::: GIVEN RECORDS

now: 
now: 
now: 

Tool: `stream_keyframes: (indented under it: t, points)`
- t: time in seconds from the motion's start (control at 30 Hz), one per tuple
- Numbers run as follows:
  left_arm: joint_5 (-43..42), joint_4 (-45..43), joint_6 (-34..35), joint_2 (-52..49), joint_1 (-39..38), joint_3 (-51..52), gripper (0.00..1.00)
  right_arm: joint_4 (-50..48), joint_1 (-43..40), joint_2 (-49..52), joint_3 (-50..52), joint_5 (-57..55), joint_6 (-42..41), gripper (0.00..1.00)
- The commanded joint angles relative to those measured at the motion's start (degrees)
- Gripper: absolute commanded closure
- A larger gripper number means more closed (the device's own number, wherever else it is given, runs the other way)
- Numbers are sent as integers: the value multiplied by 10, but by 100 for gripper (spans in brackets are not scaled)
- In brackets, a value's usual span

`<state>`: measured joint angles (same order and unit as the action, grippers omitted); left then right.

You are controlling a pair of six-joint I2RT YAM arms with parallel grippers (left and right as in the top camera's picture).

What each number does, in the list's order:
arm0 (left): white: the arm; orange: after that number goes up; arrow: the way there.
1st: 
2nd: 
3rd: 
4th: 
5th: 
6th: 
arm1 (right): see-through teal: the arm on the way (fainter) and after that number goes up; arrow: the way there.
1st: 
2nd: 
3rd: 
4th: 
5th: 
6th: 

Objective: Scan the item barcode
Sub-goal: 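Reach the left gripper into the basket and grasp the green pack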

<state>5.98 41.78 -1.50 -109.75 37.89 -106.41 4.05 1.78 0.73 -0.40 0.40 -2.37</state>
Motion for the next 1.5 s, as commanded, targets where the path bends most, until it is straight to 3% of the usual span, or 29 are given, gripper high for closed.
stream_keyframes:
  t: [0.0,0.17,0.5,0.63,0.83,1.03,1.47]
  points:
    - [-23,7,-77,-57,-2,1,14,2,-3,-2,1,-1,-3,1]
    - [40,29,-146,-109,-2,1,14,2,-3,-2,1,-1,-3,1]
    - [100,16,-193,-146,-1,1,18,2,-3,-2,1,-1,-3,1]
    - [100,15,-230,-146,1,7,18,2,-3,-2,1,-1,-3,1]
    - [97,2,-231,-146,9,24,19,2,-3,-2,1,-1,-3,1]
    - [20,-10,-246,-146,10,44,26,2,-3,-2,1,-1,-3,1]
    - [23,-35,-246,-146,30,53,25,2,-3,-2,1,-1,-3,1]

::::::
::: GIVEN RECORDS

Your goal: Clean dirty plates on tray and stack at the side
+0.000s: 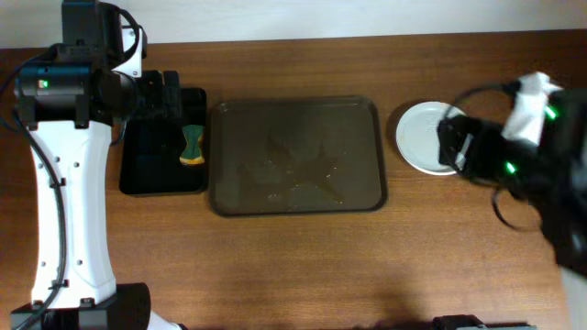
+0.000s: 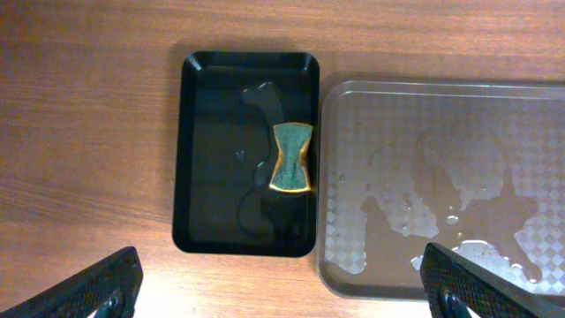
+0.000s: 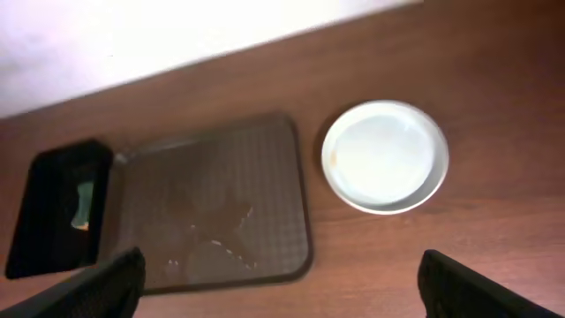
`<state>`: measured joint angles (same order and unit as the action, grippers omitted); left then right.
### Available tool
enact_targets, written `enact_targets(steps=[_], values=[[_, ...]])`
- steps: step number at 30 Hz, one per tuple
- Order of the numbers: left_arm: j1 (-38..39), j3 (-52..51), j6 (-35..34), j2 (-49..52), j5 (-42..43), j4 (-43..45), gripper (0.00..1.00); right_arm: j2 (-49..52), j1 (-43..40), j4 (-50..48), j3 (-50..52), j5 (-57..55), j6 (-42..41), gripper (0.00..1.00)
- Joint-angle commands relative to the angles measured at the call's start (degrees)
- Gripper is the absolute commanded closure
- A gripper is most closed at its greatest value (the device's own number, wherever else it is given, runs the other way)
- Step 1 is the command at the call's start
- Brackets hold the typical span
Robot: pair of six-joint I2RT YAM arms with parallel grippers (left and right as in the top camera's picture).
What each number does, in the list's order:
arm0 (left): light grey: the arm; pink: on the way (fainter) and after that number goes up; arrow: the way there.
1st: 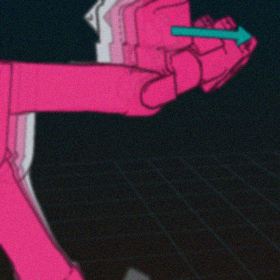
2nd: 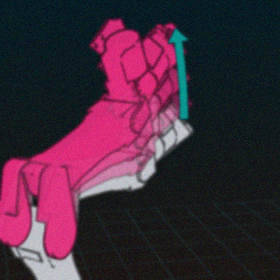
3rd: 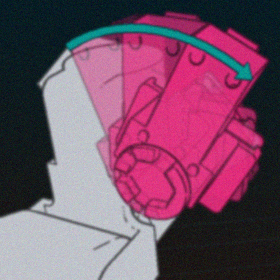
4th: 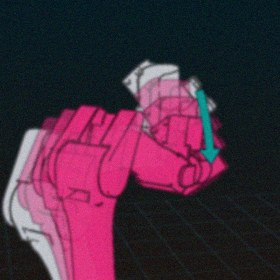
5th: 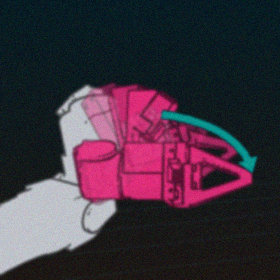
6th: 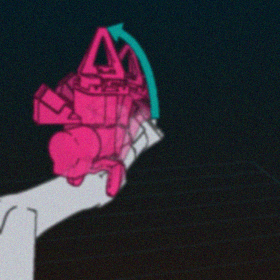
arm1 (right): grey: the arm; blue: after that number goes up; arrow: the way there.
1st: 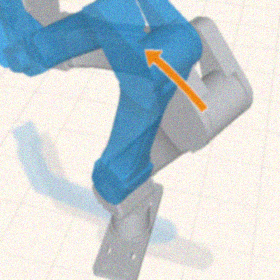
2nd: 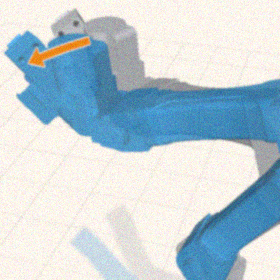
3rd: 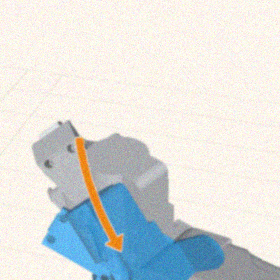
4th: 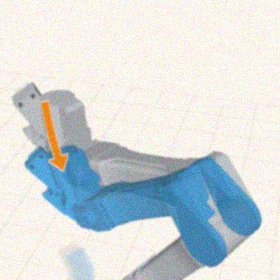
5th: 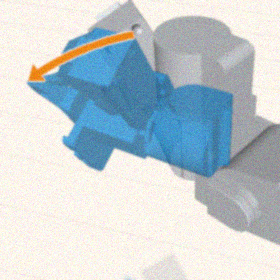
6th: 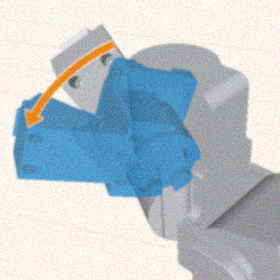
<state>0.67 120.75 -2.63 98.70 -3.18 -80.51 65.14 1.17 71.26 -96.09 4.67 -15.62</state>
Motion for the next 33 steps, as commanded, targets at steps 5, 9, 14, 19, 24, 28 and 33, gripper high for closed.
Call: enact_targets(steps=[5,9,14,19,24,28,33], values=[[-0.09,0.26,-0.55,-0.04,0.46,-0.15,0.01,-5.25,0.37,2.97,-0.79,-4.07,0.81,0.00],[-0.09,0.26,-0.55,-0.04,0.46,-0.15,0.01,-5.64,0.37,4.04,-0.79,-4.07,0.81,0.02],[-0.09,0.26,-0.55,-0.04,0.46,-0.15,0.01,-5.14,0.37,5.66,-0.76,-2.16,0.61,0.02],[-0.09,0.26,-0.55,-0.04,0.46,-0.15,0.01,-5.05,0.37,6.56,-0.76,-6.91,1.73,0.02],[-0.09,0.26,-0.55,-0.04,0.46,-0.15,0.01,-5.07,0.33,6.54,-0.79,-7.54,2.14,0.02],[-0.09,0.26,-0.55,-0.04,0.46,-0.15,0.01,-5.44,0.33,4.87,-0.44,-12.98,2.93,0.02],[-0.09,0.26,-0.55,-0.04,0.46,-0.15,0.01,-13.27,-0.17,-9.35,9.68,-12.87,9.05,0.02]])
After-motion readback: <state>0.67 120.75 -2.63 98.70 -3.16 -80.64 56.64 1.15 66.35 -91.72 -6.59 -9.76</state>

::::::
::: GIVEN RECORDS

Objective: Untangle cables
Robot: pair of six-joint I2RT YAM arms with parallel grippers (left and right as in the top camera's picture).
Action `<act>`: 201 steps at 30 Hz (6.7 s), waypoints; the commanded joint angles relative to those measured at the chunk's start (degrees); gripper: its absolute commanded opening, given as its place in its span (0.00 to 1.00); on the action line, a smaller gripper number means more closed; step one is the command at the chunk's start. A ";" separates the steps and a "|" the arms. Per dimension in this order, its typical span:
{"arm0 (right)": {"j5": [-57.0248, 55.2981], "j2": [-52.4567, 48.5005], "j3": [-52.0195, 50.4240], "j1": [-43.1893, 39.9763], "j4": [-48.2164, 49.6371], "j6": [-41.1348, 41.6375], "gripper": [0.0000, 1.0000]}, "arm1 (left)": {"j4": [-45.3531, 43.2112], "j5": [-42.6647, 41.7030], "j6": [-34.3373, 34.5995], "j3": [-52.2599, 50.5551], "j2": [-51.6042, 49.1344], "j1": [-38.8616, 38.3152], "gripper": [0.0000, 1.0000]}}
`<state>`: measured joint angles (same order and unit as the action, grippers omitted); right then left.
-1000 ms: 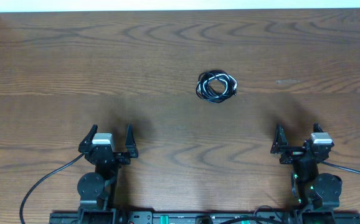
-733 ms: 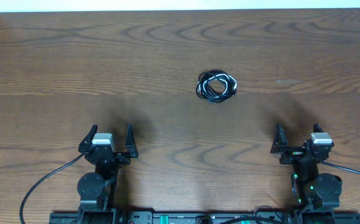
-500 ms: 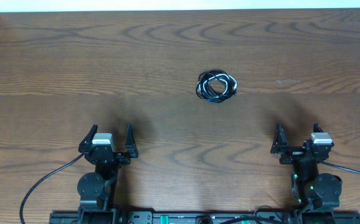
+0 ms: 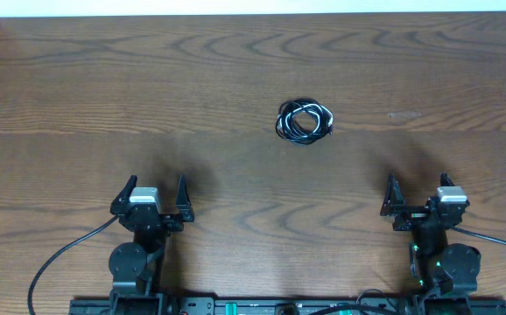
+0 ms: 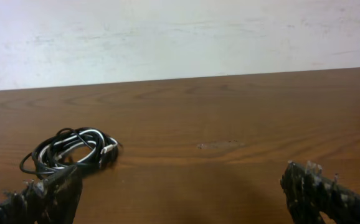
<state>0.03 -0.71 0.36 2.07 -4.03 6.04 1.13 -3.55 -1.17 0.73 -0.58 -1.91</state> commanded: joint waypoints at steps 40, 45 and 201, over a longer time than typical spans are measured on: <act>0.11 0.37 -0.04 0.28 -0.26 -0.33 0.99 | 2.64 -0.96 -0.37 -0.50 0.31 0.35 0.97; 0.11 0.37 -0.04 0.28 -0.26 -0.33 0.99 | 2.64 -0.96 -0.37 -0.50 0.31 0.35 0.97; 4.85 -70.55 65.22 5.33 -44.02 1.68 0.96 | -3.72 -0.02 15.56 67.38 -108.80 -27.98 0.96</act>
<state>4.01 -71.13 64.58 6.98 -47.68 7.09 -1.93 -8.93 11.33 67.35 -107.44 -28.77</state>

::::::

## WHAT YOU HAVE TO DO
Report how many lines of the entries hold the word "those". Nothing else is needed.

## OUTPUT BELOW
2